RECORDS TO USE START
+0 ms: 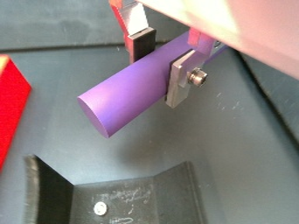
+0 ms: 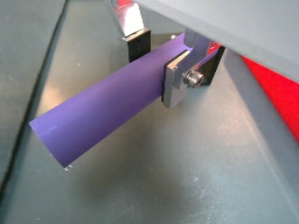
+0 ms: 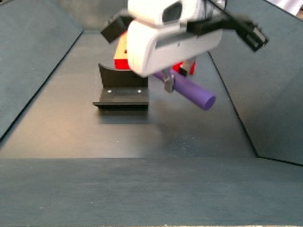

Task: Pick up the round object. Move up. Place the round object on the fixture. Regrasp the round object. Move to above the board. Insert the round object.
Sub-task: Place the round object on the fixture.

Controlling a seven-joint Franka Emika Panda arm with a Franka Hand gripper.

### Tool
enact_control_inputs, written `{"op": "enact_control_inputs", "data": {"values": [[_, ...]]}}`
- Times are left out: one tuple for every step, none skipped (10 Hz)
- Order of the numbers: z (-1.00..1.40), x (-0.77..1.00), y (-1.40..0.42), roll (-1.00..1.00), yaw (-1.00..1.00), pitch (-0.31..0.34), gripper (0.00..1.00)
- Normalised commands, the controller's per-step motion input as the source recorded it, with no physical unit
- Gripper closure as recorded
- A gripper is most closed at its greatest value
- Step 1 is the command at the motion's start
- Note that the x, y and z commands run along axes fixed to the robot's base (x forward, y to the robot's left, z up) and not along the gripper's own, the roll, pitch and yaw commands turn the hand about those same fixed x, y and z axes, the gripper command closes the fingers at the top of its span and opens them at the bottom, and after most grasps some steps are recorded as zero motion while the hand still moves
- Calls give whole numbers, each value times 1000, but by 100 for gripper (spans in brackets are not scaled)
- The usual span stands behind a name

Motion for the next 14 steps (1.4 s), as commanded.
{"op": "enact_control_inputs", "data": {"values": [[1000, -15, -6, -12, 4, 18, 100], [1000, -19, -6, -16, 6, 20, 100], [1000, -21, -8, -21, 7, 20, 100], [1000, -23, -10, -25, 8, 20, 100], [954, -25, -11, -31, 10, 24, 100], [777, -17, -10, -36, 10, 26, 100], [541, -5, -8, -44, 11, 34, 100], [423, 1, -6, -48, 11, 40, 100], [187, 10, -5, -57, 11, 56, 100], [59, 883, -1000, 53, -1000, -148, 100], [28, 919, -1000, 55, -1000, -150, 100], [15, 985, -1000, 61, -1000, -153, 100], [-11, 838, -654, 77, -1000, -150, 100], [-13, 709, -374, 94, -1000, -142, 100]]}}
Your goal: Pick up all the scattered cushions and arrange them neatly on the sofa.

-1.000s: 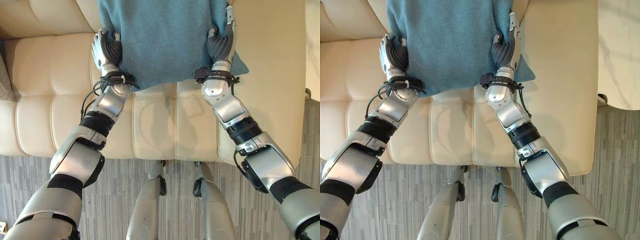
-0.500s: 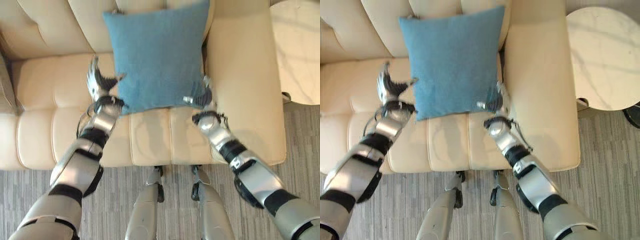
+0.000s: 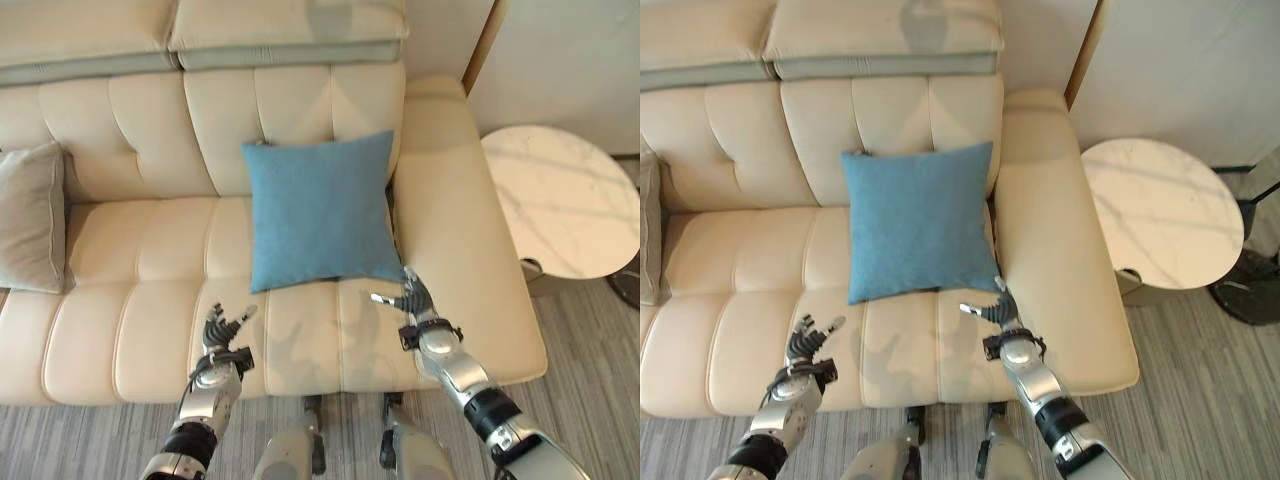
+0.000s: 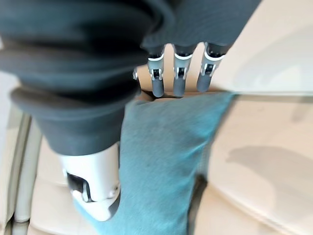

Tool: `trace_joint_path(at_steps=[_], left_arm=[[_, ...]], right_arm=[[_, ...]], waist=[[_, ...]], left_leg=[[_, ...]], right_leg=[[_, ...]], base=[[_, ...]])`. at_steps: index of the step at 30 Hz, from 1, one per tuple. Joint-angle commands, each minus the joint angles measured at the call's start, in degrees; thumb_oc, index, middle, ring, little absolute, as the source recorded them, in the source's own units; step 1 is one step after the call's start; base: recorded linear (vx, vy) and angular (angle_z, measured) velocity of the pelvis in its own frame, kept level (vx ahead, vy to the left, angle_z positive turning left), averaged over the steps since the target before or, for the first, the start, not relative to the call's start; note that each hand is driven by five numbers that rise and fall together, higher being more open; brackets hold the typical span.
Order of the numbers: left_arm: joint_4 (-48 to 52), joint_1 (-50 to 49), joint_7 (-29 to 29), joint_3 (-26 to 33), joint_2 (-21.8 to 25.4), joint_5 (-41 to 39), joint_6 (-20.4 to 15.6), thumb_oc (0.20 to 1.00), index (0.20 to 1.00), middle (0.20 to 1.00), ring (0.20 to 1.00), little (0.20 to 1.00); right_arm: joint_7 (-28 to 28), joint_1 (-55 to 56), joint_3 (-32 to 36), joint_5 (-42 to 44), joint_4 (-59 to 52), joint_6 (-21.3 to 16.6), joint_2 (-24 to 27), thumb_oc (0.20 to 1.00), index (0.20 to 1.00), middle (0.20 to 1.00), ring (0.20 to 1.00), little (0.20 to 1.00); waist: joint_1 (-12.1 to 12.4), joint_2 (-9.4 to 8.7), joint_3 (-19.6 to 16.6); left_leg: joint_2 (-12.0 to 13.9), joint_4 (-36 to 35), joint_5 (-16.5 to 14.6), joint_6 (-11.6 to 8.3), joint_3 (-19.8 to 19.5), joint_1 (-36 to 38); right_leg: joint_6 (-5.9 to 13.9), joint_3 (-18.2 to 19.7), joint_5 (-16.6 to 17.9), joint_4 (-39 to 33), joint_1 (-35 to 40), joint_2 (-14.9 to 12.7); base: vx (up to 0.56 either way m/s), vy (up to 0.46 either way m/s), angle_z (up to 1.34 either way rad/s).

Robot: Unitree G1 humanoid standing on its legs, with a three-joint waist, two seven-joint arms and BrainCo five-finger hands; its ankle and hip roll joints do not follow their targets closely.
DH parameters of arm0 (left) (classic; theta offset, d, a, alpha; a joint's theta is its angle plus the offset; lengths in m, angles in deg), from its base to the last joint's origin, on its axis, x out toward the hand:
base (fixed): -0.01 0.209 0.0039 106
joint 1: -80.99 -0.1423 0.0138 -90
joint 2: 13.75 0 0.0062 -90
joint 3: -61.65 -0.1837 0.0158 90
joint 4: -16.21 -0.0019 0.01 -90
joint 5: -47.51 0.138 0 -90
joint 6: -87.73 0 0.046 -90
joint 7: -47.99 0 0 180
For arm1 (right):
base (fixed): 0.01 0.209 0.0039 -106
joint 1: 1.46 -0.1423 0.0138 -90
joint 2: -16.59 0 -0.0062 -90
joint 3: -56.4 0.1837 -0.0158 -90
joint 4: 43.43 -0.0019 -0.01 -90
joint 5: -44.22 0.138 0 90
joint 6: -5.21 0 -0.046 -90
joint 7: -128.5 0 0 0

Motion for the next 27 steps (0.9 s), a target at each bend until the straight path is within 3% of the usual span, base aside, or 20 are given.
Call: trace_joint_path(at_steps=[1,7,12,13,15,16,17,19,24,25,27], left_arm=[[-6.5,1.7,5.7,-0.3,-0.6,-2.1,0.5,1.0,1.0,1.0,1.0,1.0],[-14.7,-0.5,10.6,-2.0,-1.3,2.8,3.3,1.0,1.0,1.0,1.0,1.0],[-20.3,-0.9,12.7,-1.8,-1.1,7.0,4.1,1.0,1.0,1.0,1.0,1.0],[-21.9,-1.2,12.9,-1.7,-0.7,9.0,4.0,1.0,1.0,1.0,1.0,1.0],[-22.6,-1.5,13.2,-1.6,-0.7,9.4,3.8,1.0,1.0,1.0,1.0,1.0],[-25.0,-1.8,13.9,-1.2,-0.7,10.4,4.1,1.0,1.0,1.0,1.0,1.0],[-25.0,-1.8,13.9,-1.2,-0.7,10.4,4.1,1.0,1.0,1.0,1.0,1.0],[-28.8,-2.4,14.8,-0.5,-0.9,11.5,4.7,1.0,1.0,1.0,1.0,1.0],[-31.9,-3.4,14.9,0.7,-1.2,11.7,5.1,1.0,1.0,1.0,1.0,1.0],[-33.1,-3.4,14.5,1.8,-0.9,11.6,5.0,1.0,1.0,1.0,1.0,1.0],[-33.1,-3.7,14.6,1.9,-1.0,11.9,5.1,1.0,1.0,1.0,1.0,1.0]], right_arm=[[2.8,-0.6,2.2,-2.6,2.9,0.4,1.7,1.0,1.0,1.0,1.0,1.0],[5.9,5.5,8.1,-0.5,16.9,2.3,3.2,1.0,1.0,1.0,1.0,1.0],[7.3,7.7,11.9,-0.4,26.9,2.8,4.1,1.0,1.0,1.0,1.0,1.0],[7.5,8.4,12.9,-0.9,29.5,2.8,4.6,1.0,1.0,1.0,1.0,1.0],[7.9,8.6,13.0,-0.9,30.7,2.4,4.6,1.0,1.0,1.0,1.0,1.0],[8.5,9.3,13.8,-0.3,32.9,2.1,4.3,1.0,1.0,1.0,1.0,1.0],[8.5,9.3,13.8,-0.3,33.0,2.1,4.3,1.0,1.0,1.0,1.0,1.0],[9.2,10.0,15.1,1.2,35.5,1.8,3.6,1.0,1.0,1.0,1.0,1.0],[9.8,10.4,15.3,1.6,36.8,2.0,2.8,1.0,1.0,1.0,1.0,1.0],[9.8,10.0,13.9,1.0,36.0,1.9,2.6,1.0,1.0,1.0,1.0,1.0],[10.0,10.3,13.6,0.7,36.0,1.8,2.7,1.0,1.0,1.0,1.0,1.0]], waist=[[-0.1,0.99,-3.9],[-1.0,0.69,-7.0],[-1.6,0.53,-7.3],[-2.0,1.08,-6.0],[-2.0,1.36,-5.7],[-2.1,1.86,-5.1],[-2.1,1.88,-5.2],[-2.2,2.02,-5.6],[-1.9,1.11,-6.8],[-1.4,0.7,-6.2],[-1.4,0.63,-6.3]], left_leg=[[-1.2,-0.4,-5.4,0.73,-3.9,0.6],[-1.9,-0.4,-7.1,1.25,-3.8,4.8],[-1.9,-0.4,-7.6,1.43,-2.7,6.2],[-1.2,-0.4,-7.1,1.85,-1.9,6.9],[-0.9,-0.4,-6.9,1.96,-1.5,6.9],[-0.3,-0.4,-6.5,2.0,-1.0,7.3],[-0.3,-0.4,-6.5,1.99,-1.0,7.2],[-0.2,-0.4,-6.7,2.22,-0.4,7.8],[-0.6,-0.4,-5.7,1.73,-0.1,6.5],[0.3,-0.4,-2.7,0.5,0.4,4.6],[0.5,-0.4,-2.1,0.11,0.3,4.2]], right_leg=[[3.16,-1.7,-5.4,0.0,3.6,0.3],[3.69,-1.9,-5.9,0.0,7.9,0.0],[4.43,-1.2,-4.4,0.0,8.4,-0.1],[4.12,-0.6,-6.2,4.8,7.6,0.5],[3.54,-0.3,-7.7,7.1,7.4,0.8],[2.44,-0.6,-11.6,11.8,8.4,1.7],[2.42,-0.6,-11.5,11.8,8.3,1.7],[1.68,-1.1,-15.2,18.5,10.8,2.0],[1.72,1.4,-16.5,16.4,15.5,4.1],[-0.22,2.3,-18.4,9.3,17.8,6.2],[-0.68,2.5,-19.2,9.1,17.2,6.6]], base=[[0.0,0.081,-0.19],[0.0,0.096,-0.04],[-0.08,0.062,-0.04],[-0.16,0.027,-0.27],[-0.15,0.008,-0.35],[-0.1,-0.017,-0.49],[-0.14,-0.033,-0.49],[-0.12,-0.103,-0.26],[-0.18,-0.192,-0.17],[-0.25,-0.228,-0.25],[-0.34,-0.29,-0.14]])
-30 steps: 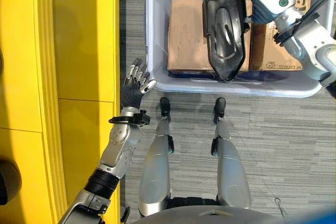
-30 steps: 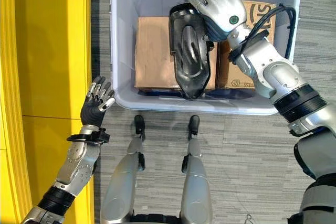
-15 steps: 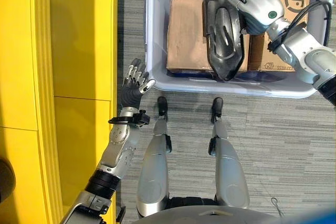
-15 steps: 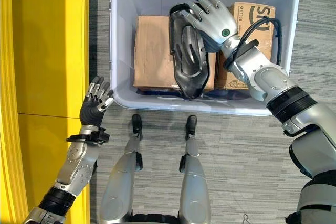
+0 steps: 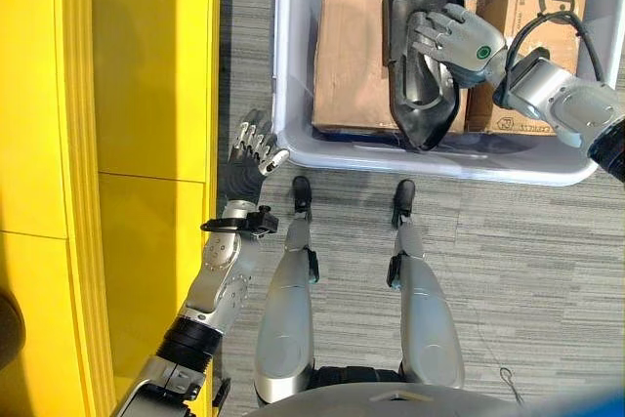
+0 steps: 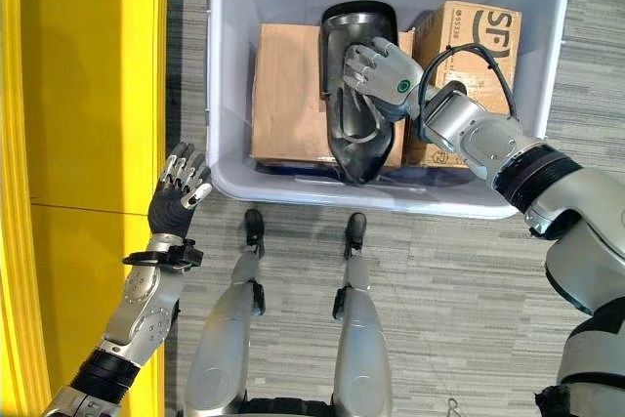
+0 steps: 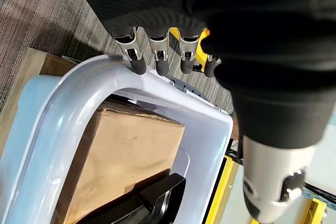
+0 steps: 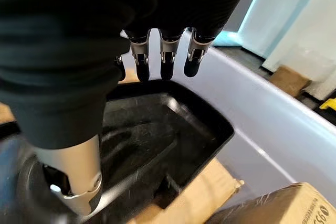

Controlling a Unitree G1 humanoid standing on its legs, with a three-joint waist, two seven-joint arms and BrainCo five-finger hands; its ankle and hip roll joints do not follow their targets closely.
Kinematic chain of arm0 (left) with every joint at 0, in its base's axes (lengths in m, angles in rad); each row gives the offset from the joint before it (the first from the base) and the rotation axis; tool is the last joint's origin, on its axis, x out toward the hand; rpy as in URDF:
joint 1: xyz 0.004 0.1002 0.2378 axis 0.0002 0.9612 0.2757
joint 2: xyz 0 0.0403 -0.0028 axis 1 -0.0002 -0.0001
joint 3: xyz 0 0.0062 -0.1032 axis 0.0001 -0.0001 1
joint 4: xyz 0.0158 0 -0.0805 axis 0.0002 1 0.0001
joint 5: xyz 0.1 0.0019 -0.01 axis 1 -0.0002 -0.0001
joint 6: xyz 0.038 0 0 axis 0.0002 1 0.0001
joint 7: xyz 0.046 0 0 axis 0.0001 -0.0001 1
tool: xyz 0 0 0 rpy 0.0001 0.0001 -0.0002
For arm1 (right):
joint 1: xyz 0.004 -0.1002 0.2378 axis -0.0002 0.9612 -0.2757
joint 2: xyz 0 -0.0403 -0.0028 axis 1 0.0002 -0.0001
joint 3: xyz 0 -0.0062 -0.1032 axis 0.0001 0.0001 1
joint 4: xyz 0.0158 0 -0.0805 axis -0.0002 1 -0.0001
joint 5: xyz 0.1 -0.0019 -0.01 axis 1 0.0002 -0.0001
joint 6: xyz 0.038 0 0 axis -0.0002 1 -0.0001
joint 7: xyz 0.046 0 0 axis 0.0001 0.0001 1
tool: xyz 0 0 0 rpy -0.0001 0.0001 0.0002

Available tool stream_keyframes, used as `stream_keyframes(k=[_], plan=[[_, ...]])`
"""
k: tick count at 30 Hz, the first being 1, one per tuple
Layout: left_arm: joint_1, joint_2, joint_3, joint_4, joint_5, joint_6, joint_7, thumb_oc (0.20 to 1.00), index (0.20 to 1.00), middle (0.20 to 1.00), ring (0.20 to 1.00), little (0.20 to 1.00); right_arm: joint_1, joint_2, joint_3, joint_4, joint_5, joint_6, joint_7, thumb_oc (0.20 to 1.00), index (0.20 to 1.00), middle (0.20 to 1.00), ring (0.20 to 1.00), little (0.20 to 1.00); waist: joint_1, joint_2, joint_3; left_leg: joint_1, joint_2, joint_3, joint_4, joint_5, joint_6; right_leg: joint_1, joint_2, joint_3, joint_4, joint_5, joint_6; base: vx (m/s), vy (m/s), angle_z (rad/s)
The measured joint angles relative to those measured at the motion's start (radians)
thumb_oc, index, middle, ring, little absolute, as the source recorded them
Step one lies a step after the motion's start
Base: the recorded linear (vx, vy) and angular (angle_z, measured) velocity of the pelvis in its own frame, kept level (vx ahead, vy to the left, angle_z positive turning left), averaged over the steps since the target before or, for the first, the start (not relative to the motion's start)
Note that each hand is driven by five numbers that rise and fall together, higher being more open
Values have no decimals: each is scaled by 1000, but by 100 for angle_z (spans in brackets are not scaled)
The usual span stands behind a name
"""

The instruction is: Move parts from the plastic box to the shelf.

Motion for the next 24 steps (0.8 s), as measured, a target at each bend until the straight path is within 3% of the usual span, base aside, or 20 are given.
stream_keyframes(k=[3, 14, 24], plan=[[6, 7, -2, 0, 0, 0, -10, 1000, 1000, 1000, 1000, 1000, -21, 3, 54, 43, -6, -17, 28, 1000, 1000, 1000, 1000, 1000, 6, 0, 0, -4, 0, -6, 0, 2, 0, 0, 0, -6, 0, 0, 0, 12, -11, 6], [19, 28, -3, 0, -8, -4, -16, 1000, 1000, 1000, 1000, 1000, -21, 49, 52, 326, -4, -16, 38, 1000, 1000, 1000, 1000, 1000, 57, 1, -1, -63, 0, -44, 6, 15, -4, -33, -4, -43, 0, -3, -4, 10, -11, 8], [24, 24, -39, 0, -9, -15, -17, 1000, 1000, 1000, 1000, 1000, -34, 78, -23, 393, -2, 61, -27, 1000, 1000, 1000, 1000, 1000, 60, 8, -2, -120, -13, -69, 8, 25, 2, -73, -17, -70, 0, -3, -2, 11, 2, 8]])
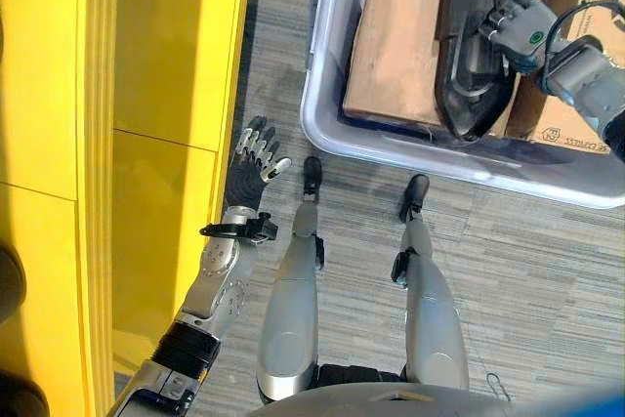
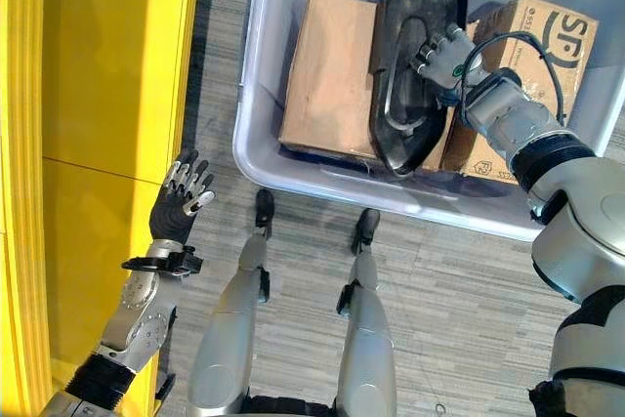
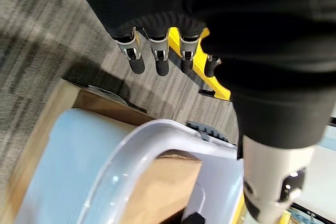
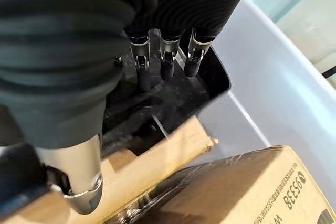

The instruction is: Move parts from the plastic box to the shelf.

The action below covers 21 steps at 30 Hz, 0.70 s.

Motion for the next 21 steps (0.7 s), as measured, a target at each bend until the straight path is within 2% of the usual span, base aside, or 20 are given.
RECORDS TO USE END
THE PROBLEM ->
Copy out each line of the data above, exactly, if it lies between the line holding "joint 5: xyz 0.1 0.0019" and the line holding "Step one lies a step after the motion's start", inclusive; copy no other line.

RESPONSE TO THE EXERCISE ->
joint 5: xyz 0.1 0.0019 -0.01 axis 1 -0.0002 -0.0001
joint 6: xyz 0.038 0 0 axis 0.0002 1 0.0001
joint 7: xyz 0.046 0 0 axis 0.0001 -0.0001 1
tool: xyz 0 0 0 rpy 0.0001 0.0001 -0.0002
For arm1 (right):
joint 1: xyz 0.004 -0.1002 0.2378 axis -0.0002 0.9612 -0.2757
joint 2: xyz 0 -0.0403 -0.0028 axis 1 0.0002 -0.0001
joint 3: xyz 0 -0.0062 -0.1032 axis 0.0001 0.0001 1
joint 4: xyz 0.0158 0 -0.0805 axis -0.0002 1 -0.0001
joint 5: xyz 0.1 -0.0019 -0.01 axis 1 0.0002 -0.0001
joint 6: xyz 0.038 0 0 axis -0.0002 1 -0.0001
joint 7: xyz 0.046 0 0 axis 0.0001 0.0001 1
tool: xyz 0 0 0 rpy -0.0001 0.0001 0.0002

Available tool stream_keyframes, used as `stream_keyframes(k=[_], plan=[[_, ...]])`
"""
k: tick count at 30 Hz, the first being 1, one per tuple
Layout: left_arm: joint_1, joint_2, joint_3, joint_4, joint_5, joint_6, joint_7, thumb_oc (0.20 to 1.00), index (0.20 to 1.00), middle (0.20 to 1.00), ring (0.20 to 1.00), little (0.20 to 1.00); right_arm: joint_1, joint_2, joint_3, joint_4, joint_5, joint_6, joint_7, thumb_oc (0.20 to 1.00), index (0.20 to 1.00), middle (0.20 to 1.00), ring (0.20 to 1.00), little (0.20 to 1.00); waist: joint_1, joint_2, joint_3; left_leg: joint_1, joint_2, joint_3, joint_4, joint_5, joint_6; right_leg: joint_1, joint_2, joint_3, joint_4, joint_5, joint_6; base: vx (m/s), vy (m/s), angle_z (rad/s)
The measured joint angles relative to those measured at the motion's start (radians)
thumb_oc, index, middle, ring, little absolute, as the source recorded them
Step one lies a step after the motion's start

No more output will be produced.